**Problem statement**
Report each line of the data below in which "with" appears.
◆ ◆ ◆
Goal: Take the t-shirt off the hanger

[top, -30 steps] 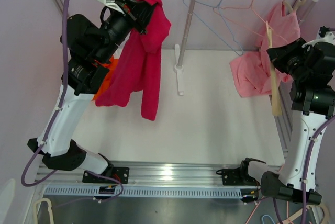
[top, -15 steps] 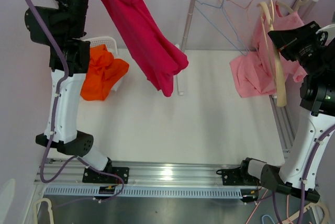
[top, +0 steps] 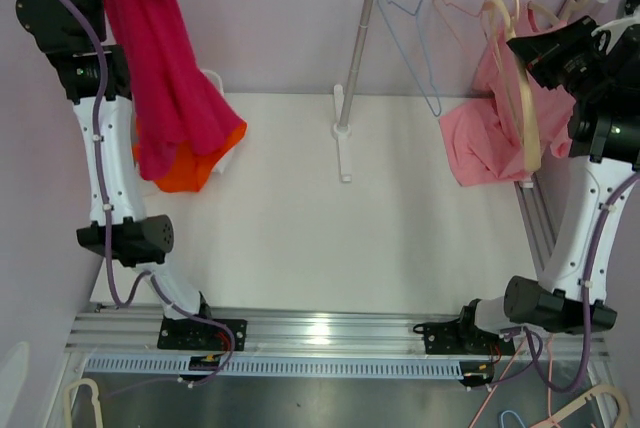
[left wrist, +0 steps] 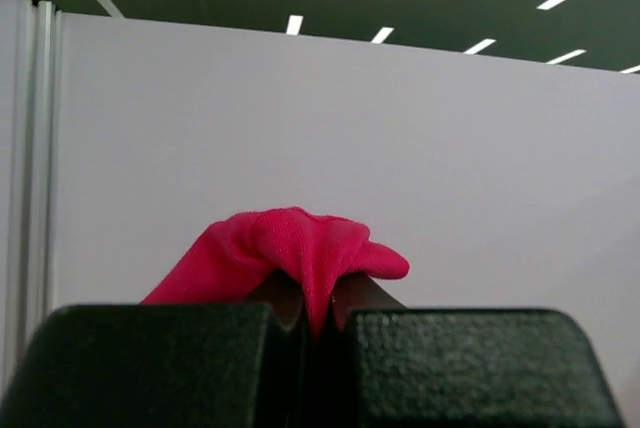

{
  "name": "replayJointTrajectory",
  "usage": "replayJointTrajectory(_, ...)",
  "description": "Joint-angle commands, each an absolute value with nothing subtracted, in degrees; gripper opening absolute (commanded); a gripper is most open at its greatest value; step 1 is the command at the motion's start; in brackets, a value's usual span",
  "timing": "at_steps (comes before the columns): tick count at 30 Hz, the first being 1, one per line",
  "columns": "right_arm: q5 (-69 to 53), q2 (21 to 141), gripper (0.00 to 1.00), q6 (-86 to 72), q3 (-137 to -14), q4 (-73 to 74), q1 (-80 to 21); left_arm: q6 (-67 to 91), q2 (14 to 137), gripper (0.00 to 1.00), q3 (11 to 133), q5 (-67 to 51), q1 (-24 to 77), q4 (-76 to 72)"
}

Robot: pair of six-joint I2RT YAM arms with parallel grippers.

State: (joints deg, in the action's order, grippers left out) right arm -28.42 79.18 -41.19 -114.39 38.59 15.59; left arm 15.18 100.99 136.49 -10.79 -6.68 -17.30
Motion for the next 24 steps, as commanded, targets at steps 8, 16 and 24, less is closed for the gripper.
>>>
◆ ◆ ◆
**Solution**
  "description": "Joint-angle commands, each an absolute value with nothing subtracted, in degrees; gripper opening absolute (commanded); a gripper is most open at its greatest value; step 1 is the command at the motion's start; in brackets, a value's usual span",
Robot: pair of six-joint I2RT YAM arms with parallel grippers.

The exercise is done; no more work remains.